Identification of the best places for a café-bookshop in Geneva (Switzerland)

7 min readFeb 24, 2021

This is my capstone Data Science project for my IBM Coursera final assignment.

Introduction: business Problem
Data
Methodology
Analysis
Conclusion
References

0. Introduction: business problem

With this project, we intend to support any investors looking for the best place in Geneva (Switzerland) to open a new concept of Café-Bookshop: a place which doesn’t exist in this city yet and where the visitor can savor a hot chocolate as well as discover the newest published titles of fictions, thrillers or documentaries.

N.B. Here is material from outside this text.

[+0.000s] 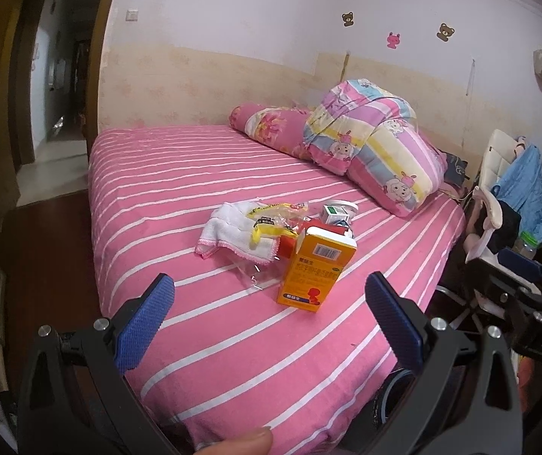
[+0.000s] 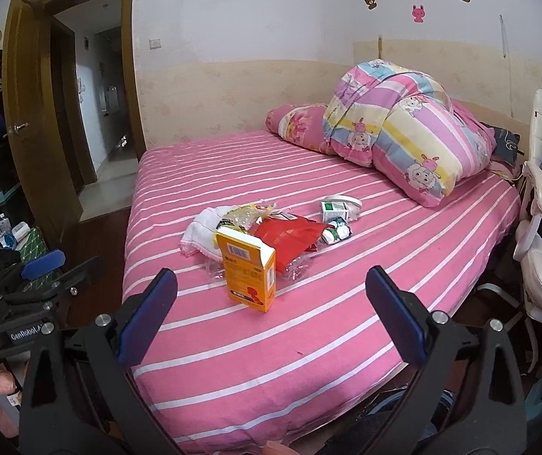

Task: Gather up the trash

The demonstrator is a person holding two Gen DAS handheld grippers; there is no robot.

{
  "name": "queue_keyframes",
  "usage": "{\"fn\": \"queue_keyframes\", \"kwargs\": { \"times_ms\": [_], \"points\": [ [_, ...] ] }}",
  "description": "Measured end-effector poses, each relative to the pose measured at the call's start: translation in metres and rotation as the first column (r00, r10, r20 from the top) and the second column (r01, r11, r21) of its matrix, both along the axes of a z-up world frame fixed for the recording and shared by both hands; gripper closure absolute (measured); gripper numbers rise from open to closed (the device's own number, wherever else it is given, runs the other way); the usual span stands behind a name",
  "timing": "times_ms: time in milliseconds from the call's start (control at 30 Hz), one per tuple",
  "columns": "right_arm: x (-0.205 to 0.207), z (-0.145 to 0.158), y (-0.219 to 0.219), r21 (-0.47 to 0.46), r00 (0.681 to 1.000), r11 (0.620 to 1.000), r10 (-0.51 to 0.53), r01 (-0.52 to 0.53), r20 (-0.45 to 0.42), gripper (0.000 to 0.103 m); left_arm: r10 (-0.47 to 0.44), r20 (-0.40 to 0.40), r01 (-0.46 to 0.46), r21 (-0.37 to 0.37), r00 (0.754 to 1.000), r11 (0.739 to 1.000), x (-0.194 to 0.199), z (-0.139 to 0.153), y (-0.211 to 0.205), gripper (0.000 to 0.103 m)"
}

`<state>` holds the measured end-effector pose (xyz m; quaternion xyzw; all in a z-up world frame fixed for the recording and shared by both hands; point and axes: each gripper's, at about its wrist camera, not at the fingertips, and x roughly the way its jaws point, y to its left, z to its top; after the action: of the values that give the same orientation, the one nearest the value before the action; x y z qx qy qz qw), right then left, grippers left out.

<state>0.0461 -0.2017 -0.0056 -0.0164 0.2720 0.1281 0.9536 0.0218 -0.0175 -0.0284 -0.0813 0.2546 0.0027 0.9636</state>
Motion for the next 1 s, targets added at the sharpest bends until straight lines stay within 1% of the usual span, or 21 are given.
{"fn": "queue_keyframes", "kwargs": {
  "times_ms": [100,500,1000],
  "points": [
    [-0.005,0.002,0.005,-0.003,1.000,1.000,0.010,-0.010,0.008,0.005,0.007,0.001,-0.007,0.010,1.000,1.000,-0.003,0.002,0.002,0.005],
    [-0.017,0.010,0.012,-0.006,0.999,1.000,0.020,-0.020,0.033,0.005,0.024,0.022,-0.025,0.005,0.999,1.000,-0.013,0.009,0.008,0.005],
    [-0.016,0.008,0.018,-0.003,0.999,1.000,0.027,-0.027,0.032,0.005,0.035,0.027,-0.035,0.013,0.999,0.999,-0.017,0.012,0.010,0.005]
  ]
}}
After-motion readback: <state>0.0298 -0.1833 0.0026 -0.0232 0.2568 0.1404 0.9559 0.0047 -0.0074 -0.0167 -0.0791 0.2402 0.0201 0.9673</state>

To this means, we need to find a neighborhood which meets the following criteria: i) in the city center, ii) with no bookshop nor iii) any cafés in the close vicinity and finally, iv) with a bus stop nearby.

1. Data Sources

In order to decide which location is the best, the following figures need to be produced:

distance of the neighborhood from the city center
number of existing cafés in the neighborhood
number of existing bookshops in the neighborhood
number of existing bus stops in the neighborhood.

We decided to use regularly spaced grid of locations, centered around city center, to define our neighborhoods.

Following data sources will be needed to extract/generate the required information:

number of cafés, bookshops and their location in every neighborhood:

will be obtained using Foursquare API (https://developer.foursquare.com/docs/places-api/)
the data are updated yearly and available through direct query

number of bus stops and their location:

will by extracted from the Geneva public transportation (TPG) data (https://opendata.swiss/fr/dataset/__274)
*the data are updated yearly and available as a CSV file

coordinate of Geneva city center:

will be obtained using Google Maps API geocoding (https://developers.google.com/maps/documentation/geocoding/overview)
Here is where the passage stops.